Nissim Kohen’s grandfather Yuda Haravon, grandmother Bienvenida ( Bohora) Haravon and uncle Isak Haravon

This is a photo of my grandfather Yuda Haravon (first from left), my grandmother Bienvenida or Bohora Haravon and my uncle Isak Haravon (in the center). My grandparents died in 1938. My grandfather died in Kyustendil and my grandmother in Sofia. The photo was taken in Kyustendil around 1932.

My mother's kin comes from Kyustendil. My mother's parents Yuda and Bohora Haravon lived there. I went there every summer when I was a student in the first grades of the Jewish school. My grandfather was a tinsman and my grandmother - a housewife. My mother's kin is very large. She had six brothers - Yosif, Rahamim, Shimon, Nissim, Chelebi and Mois Kohen. What is interesting about them is that my grandmother's parents left as early as the beginning of the 20th century, around 1906-1907 to the blessed land (Palestine at that time) to die there. They left their lands, their children and set off. My mother Sarina Kohen was 8-9 years old then. As far as I know my grandparents have graves in Jerusalem.

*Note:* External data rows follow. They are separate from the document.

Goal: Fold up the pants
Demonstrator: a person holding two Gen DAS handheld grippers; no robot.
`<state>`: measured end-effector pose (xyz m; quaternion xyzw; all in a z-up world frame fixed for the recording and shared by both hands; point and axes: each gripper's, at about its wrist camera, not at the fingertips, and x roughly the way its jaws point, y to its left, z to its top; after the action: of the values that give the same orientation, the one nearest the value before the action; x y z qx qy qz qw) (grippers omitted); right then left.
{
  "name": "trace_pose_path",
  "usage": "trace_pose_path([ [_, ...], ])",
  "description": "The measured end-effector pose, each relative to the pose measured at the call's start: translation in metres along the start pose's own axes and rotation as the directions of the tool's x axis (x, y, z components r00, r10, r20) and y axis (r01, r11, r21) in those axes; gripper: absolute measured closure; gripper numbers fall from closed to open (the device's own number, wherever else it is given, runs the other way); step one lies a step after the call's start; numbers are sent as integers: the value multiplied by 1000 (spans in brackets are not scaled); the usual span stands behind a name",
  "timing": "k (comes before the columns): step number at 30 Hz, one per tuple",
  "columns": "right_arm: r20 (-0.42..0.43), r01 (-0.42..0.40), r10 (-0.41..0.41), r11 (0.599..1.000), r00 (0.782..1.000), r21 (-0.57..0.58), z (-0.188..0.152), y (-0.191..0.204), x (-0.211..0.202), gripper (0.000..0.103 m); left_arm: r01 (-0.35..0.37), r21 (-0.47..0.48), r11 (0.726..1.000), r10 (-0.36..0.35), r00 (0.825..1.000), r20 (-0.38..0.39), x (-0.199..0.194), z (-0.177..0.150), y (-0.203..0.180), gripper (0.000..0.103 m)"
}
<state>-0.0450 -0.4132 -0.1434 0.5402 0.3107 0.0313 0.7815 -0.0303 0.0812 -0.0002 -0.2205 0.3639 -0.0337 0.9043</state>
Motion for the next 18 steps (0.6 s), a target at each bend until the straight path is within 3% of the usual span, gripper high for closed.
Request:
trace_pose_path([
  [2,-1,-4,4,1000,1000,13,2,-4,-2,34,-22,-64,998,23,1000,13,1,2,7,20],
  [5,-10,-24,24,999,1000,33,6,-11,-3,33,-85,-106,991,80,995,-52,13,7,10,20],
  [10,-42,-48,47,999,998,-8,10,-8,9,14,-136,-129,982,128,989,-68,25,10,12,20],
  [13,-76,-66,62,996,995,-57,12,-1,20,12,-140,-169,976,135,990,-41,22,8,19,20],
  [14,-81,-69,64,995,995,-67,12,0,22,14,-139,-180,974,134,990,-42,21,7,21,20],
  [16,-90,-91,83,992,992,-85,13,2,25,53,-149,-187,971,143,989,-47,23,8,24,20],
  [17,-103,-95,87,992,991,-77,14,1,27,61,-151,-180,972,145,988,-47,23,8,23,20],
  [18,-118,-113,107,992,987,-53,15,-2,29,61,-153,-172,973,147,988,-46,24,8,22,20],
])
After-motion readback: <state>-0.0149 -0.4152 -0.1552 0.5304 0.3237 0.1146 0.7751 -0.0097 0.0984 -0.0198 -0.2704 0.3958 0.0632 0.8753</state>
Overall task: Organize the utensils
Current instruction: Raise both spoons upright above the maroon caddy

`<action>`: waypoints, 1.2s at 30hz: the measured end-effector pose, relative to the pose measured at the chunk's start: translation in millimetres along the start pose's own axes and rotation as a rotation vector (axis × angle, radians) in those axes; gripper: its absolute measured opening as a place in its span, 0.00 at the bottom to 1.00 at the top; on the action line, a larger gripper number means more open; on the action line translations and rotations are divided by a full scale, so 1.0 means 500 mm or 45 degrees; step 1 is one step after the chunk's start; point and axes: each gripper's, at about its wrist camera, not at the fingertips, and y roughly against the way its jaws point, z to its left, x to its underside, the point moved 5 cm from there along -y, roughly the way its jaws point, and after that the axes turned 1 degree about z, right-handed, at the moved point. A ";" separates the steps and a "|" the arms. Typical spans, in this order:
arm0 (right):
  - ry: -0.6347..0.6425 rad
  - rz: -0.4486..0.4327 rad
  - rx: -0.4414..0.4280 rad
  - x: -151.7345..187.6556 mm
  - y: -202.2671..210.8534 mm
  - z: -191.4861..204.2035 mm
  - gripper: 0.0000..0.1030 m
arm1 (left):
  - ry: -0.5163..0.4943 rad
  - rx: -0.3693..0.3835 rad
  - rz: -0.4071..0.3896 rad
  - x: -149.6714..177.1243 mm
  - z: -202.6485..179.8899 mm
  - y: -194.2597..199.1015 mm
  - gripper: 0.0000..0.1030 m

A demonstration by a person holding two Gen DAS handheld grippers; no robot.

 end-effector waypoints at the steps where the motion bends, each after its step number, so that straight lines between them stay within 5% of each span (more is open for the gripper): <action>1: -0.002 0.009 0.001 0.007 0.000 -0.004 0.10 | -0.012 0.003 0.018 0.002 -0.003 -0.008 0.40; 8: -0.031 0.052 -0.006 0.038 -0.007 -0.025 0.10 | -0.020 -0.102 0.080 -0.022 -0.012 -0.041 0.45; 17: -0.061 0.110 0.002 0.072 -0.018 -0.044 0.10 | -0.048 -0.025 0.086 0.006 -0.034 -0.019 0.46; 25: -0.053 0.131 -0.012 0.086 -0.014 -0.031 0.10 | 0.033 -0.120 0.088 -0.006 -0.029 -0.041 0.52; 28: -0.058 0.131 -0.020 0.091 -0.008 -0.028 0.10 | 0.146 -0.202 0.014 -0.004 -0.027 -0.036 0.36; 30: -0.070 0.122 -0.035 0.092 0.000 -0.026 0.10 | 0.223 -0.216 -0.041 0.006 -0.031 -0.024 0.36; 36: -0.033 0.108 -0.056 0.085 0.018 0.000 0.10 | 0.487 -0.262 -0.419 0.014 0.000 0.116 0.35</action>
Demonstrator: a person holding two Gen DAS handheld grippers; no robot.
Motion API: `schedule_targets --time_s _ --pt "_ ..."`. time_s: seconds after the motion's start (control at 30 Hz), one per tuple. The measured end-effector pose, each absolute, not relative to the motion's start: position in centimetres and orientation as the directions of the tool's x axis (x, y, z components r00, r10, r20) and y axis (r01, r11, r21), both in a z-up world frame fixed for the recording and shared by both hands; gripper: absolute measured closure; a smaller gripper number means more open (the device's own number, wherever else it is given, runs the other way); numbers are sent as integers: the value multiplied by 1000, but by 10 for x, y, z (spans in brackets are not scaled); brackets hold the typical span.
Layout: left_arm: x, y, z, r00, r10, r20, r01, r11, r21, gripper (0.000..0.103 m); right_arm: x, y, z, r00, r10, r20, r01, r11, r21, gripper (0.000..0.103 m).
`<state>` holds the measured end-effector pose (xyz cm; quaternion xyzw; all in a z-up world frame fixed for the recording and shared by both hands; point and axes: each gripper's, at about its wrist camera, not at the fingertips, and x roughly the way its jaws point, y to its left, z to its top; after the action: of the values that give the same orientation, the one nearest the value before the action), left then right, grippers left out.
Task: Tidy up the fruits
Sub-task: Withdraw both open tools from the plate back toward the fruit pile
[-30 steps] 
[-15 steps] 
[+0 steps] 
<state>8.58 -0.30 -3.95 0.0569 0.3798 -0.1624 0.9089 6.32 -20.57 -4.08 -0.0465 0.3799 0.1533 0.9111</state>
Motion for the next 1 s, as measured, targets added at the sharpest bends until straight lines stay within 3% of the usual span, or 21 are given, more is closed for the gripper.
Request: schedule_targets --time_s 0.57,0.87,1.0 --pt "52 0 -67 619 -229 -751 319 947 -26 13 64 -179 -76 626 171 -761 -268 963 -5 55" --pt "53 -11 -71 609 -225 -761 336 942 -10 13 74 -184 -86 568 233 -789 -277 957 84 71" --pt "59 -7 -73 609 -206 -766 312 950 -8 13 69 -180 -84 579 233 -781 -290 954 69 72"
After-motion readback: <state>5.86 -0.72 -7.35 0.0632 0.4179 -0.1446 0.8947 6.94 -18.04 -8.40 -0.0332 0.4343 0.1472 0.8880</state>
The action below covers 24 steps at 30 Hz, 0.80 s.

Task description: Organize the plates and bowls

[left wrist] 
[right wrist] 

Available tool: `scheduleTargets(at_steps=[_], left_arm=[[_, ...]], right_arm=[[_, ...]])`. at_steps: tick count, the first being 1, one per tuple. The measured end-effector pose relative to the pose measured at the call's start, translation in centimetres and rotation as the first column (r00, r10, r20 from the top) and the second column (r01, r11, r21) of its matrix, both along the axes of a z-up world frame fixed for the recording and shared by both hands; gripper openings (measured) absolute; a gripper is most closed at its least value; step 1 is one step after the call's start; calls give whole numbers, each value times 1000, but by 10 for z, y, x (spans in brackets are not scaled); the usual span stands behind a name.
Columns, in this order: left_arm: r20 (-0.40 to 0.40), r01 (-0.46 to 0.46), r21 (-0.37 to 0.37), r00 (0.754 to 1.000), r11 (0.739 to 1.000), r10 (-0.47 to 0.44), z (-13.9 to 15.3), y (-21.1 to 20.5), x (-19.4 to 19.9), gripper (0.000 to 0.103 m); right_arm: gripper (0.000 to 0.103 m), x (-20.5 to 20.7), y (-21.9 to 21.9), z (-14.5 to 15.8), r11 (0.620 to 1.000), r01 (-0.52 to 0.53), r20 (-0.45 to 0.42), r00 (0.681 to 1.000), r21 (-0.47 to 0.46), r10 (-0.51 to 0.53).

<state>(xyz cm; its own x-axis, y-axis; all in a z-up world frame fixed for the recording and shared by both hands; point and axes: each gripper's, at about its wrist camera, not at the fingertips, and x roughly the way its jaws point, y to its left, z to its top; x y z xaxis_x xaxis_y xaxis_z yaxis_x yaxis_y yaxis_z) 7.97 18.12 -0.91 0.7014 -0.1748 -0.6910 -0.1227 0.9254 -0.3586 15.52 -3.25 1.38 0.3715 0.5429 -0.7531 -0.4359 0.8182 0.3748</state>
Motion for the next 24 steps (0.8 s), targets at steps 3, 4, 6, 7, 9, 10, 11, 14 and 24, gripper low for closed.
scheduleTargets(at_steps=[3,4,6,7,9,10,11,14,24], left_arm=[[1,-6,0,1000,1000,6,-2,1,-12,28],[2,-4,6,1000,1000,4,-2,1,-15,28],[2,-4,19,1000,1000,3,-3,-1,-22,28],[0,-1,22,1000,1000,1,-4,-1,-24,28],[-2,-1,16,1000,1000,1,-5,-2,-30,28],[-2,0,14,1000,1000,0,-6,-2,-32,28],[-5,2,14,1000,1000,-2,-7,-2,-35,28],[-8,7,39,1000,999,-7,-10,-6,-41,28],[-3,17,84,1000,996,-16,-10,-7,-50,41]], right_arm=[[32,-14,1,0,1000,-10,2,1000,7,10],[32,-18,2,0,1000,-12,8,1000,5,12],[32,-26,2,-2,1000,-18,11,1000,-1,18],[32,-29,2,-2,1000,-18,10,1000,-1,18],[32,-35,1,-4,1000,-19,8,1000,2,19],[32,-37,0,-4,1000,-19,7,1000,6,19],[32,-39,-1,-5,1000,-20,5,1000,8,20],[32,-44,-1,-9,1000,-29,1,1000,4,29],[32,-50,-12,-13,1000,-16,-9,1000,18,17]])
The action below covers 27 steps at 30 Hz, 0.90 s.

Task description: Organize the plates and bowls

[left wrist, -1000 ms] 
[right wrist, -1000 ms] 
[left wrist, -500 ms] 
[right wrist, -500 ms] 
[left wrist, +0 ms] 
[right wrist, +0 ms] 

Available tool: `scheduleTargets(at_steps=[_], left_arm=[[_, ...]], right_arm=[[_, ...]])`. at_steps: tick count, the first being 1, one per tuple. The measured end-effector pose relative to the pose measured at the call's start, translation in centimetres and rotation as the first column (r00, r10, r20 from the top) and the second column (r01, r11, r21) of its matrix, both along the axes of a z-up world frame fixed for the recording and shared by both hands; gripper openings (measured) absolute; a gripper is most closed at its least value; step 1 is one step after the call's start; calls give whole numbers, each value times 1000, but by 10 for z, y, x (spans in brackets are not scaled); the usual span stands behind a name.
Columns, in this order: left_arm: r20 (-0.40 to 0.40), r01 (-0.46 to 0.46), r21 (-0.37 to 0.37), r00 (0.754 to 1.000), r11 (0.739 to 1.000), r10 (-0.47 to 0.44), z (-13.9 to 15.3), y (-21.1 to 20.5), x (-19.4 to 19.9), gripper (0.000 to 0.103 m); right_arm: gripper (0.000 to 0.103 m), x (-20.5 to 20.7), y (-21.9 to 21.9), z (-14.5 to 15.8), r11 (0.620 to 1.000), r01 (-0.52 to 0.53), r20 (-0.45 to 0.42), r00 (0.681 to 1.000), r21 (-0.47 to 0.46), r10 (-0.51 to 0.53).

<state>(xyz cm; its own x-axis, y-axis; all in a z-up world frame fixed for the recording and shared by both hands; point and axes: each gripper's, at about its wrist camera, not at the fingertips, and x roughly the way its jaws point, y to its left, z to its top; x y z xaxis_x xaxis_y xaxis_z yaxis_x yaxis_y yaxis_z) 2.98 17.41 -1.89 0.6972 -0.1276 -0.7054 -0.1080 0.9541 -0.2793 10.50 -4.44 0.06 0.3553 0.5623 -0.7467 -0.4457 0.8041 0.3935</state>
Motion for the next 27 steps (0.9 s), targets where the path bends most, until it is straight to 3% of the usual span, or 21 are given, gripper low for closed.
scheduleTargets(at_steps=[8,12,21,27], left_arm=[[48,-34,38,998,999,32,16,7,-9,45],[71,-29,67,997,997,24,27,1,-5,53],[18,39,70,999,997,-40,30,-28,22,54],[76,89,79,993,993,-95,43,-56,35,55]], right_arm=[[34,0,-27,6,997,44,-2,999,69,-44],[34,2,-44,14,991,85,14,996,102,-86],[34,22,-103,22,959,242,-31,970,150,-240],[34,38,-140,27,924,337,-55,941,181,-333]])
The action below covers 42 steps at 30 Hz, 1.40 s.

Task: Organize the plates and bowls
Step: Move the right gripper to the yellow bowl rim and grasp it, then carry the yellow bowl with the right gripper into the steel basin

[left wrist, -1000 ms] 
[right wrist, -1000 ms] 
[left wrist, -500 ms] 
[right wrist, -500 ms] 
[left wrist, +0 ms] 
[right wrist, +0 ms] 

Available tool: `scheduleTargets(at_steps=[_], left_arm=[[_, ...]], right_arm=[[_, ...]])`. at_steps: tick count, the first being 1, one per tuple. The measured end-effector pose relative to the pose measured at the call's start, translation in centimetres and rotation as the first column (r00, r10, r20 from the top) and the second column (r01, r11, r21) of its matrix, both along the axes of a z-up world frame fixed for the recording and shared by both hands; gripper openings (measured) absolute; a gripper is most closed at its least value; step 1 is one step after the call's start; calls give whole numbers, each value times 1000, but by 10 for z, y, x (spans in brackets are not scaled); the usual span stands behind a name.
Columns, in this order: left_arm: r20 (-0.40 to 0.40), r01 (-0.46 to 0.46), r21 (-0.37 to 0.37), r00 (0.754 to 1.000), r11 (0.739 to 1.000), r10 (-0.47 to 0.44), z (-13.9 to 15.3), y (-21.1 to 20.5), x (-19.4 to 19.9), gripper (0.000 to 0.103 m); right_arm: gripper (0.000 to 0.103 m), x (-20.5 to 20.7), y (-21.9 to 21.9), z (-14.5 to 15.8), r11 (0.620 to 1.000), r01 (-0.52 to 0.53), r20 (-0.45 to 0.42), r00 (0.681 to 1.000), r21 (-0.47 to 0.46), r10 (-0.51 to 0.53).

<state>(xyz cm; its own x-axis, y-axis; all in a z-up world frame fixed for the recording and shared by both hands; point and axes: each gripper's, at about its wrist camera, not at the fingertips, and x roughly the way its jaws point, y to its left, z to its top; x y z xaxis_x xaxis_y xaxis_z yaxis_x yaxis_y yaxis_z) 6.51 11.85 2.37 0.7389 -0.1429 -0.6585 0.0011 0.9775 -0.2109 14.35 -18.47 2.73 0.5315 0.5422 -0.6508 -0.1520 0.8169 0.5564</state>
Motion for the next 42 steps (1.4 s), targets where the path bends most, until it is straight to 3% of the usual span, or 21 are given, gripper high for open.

There were a lot of Jews in Kyustendil. They had their own synagogue and a community house. My grandparents lived in the Jewish neighborhood, which was around the synagogue. I remember that they lived in a small house, which had a ground floor and another floor. A relative of my grandfather's lived on the ground floor. His name was Manoah, and on the next floor lived my grandfather's family and my uncle Isak Haravon.

My maternal grandfather had two sisters, Reyna Elazar and Sara Elazar, who had many children. They both adopted the family name Elazar after they married, but I do not remember if their husbands were relatives. Both sisters were very different. Sara was more talkative and funny and the other one was stricter and more aristocratic. My grandfather was the eldest. He was a silent, but a pleasant man.

My uncle Isak Haravon had a shop for electric materials and he also repaired electrical wirings. He was a 'Tolstoist' [follower of the Russian novelist and moral philosopher Lev Tolstoy] by faith - he was a vegetarian and he did not drink any alcohol. During the Holocaust Isak Haravon was in Kyustendil. My uncle moved to Israel around 1948.